Task instructions: Print the full listing below exactly, keeping every character as it stands.
--
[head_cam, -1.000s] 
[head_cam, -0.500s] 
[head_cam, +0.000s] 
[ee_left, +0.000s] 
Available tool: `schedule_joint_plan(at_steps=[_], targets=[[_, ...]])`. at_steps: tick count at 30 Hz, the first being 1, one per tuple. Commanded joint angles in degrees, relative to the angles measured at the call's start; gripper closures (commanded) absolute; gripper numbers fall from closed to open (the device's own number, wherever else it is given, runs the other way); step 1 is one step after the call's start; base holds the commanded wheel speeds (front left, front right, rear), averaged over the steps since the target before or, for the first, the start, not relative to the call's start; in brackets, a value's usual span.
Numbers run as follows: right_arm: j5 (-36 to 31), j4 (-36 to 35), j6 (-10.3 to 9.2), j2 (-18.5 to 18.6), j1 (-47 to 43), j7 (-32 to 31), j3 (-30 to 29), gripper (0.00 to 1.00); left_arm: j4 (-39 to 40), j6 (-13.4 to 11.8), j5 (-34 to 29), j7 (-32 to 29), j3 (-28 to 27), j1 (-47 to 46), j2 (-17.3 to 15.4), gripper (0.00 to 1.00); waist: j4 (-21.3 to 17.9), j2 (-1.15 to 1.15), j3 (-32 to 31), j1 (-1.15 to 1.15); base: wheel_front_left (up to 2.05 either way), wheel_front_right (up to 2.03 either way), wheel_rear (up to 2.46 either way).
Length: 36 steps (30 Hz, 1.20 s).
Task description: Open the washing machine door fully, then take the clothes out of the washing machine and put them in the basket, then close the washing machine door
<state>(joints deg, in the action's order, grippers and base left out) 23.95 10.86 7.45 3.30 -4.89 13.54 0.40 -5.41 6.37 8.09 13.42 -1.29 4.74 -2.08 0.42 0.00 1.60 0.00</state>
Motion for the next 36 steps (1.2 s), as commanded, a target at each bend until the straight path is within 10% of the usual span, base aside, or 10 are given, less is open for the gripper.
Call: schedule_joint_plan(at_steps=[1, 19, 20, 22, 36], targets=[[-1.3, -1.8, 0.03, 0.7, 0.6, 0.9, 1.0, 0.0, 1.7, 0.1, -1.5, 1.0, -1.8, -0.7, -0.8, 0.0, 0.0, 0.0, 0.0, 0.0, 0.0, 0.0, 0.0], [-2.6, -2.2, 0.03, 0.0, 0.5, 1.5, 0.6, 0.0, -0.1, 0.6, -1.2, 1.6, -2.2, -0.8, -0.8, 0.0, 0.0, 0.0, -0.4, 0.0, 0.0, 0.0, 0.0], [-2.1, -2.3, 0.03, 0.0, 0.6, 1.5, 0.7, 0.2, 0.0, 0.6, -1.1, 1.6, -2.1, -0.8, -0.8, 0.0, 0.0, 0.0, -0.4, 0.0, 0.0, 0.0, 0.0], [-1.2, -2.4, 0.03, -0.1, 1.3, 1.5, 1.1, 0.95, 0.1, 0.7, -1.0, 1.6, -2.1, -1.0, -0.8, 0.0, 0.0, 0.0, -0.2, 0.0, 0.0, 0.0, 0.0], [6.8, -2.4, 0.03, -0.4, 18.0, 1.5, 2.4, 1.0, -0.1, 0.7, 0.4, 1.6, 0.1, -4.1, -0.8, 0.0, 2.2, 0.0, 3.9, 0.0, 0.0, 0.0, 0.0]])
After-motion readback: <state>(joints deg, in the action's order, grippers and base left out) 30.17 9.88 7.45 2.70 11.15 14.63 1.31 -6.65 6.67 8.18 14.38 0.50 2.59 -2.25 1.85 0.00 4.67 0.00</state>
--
Result of this task:
[head_cam, -1.000s] 
[head_cam, -0.500s] 
[head_cam, +0.000s] 
[ee_left, +0.000s] 
Available tool: `schedule_joint_plan(at_steps=[_], targets=[[_, ...]])`. at_steps: tick count at 30 Hz, the first being 1, one per tuple. Commanded joint angles in degrees, relative to the angles measured at the call's start; gripper closures (commanded) absolute; gripper numbers fall from closed to open (the device's own number, wherever else it is given, runs the other way); step 1 is one step after the call's start; base holds the commanded wheel speeds (front left, front right, rear), averaged over the steps since the target before or, for the first, the start, not relative to the call's start; in brackets, a value's usual span.
Numbers run as follows: right_arm: j5 (-36 to 31), j4 (-36 to 35), j6 (-10.3 to 9.2), j2 (-18.5 to 18.6), j1 (-47 to 43), j7 (-32 to 31), j3 (-30 to 29), gripper (0.00 to 1.00); left_arm: j4 (-39 to 40), j6 (-13.4 to 11.8), j5 (-34 to 29), j7 (-32 to 29), j3 (-28 to 27), j1 (-47 to 46), j2 (-17.3 to 15.4), gripper (0.00 to 1.00); waist: j4 (-21.3 to 17.9), j2 (-1.15 to 1.15), j3 (-32 to 31), j1 (-1.15 to 1.15); base: wheel_front_left (up to 2.05 either way), wheel_front_right (up to 2.03 either way), wheel_rear (up to 2.46 either way).
Length: 36 steps (30 Hz, 1.20 s).
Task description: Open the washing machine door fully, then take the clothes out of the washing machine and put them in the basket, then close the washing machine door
<state>(joints deg, in the action's order, grippers and base left out) 23.95 10.86 7.45 3.30 -4.89 13.54 0.40 -5.41 6.37 8.09 13.42 -1.29 4.74 -2.08 0.42 0.00 1.60 0.00</state>
Motion for the next 36 steps (1.2 s), as commanded, a target at each bend until the straight path is within 10% of the usual span, base aside, or 10 are given, less is open for the gripper.
Call: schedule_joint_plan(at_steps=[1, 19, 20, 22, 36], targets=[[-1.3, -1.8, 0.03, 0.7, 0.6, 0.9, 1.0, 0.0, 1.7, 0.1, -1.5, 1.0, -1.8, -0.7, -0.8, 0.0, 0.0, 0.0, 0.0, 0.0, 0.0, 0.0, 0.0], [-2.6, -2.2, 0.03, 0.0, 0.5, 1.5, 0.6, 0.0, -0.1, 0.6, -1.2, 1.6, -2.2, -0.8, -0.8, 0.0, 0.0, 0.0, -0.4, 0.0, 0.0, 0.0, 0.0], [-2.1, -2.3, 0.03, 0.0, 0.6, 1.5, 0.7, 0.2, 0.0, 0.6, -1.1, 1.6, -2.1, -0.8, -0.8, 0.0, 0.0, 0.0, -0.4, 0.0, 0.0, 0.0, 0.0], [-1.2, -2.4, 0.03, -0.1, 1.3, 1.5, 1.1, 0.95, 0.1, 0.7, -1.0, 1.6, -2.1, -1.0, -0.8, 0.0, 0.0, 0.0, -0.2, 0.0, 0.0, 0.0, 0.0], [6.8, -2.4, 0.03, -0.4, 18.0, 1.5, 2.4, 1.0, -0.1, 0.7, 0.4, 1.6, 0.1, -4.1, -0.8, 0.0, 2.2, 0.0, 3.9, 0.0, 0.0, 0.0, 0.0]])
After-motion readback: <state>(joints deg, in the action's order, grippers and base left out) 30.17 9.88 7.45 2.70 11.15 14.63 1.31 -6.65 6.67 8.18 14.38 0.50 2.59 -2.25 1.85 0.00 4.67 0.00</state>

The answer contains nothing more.